Both companies report in the shadow of Microsoft's January earnings, which triggered a selloff despite beating revenue estimates. The culprit: Azure growth of "only" 31% disappointed investors who had expected AI demand to accelerate cloud revenue more dramatically.

The Microsoft reaction illustrated that meeting expectations is no longer sufficient—investors want evidence that massive AI investments are generating outsized returns, not just maintaining competitive parity.

Investor Concerns

Several themes will dominate investor questions during this week's earnings calls:

  • AI monetization timeline: When will AI features generate meaningful incremental revenue?
  • Competitive positioning: How are Alphabet and Amazon differentiating against each other and against OpenAI/Microsoft?
  • Return on investment: What returns are current AI investments generating, and how is management measuring success?
  • Capex trajectory: Will 2026 spending continue to escalate, and when does the investment cycle peak?

The Market Context

The earnings arrive at a precarious moment for AI sentiment. The Magnificent Seven's post-DeepSeek volatility exposed how quickly investor enthusiasm can sour when questions arise about AI spending efficiency. The Nvidia-OpenAI $100 billion deal reportedly stalling added to concerns that the infrastructure buildout may be getting ahead of actual demand.

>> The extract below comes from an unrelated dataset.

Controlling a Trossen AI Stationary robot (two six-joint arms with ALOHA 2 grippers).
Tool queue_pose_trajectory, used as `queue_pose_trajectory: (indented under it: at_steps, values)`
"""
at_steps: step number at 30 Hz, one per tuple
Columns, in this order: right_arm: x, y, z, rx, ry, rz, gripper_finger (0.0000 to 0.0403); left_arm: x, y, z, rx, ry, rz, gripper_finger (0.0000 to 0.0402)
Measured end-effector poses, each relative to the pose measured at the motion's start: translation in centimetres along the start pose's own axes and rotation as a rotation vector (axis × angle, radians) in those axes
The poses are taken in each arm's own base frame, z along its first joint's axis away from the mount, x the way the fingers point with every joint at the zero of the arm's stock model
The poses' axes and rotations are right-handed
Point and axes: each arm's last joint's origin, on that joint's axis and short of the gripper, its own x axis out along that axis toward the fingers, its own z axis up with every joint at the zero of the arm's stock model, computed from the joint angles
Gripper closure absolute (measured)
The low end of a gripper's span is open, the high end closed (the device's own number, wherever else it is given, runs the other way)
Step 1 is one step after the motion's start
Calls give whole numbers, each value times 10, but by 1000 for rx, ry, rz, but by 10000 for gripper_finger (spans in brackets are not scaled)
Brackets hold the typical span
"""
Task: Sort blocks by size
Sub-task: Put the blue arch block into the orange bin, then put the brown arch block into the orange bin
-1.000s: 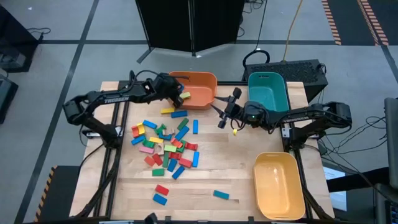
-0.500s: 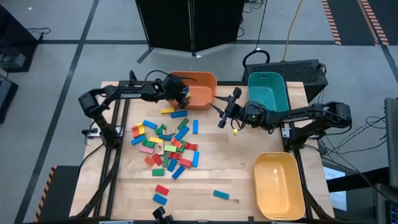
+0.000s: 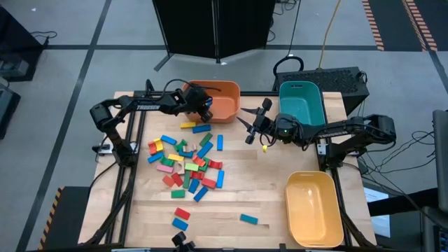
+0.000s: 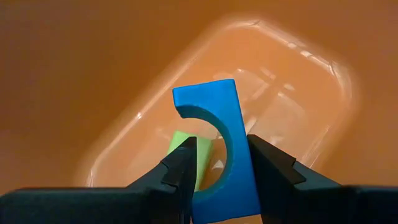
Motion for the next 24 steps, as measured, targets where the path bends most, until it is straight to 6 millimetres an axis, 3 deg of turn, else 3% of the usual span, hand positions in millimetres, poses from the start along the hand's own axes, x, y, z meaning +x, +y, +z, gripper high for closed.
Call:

Yet the underlying data remains supportive. Q4 2025 earnings for the Mag Seven are tracking to grow 21.9% year-over-year on 18.1% revenue growth—numbers that would be extraordinary in any other context. The question is whether "extraordinary" is priced into current valuations.

What Success Looks Like

For Alphabet and Amazon to satisfy investors this week, they'll likely need to demonstrate:

  • Cloud revenue growth meeting or exceeding expectations
  • Evidence that AI features are improving engagement metrics
  • Clarity on the path from infrastructure spending to profit generation
  • Guidance that suggests growth acceleration, not just maintenance

Anything less could trigger the kind of post-earnings selling that hit Microsoft—a reminder that in the current environment, even tech giants can't afford to underwhelm.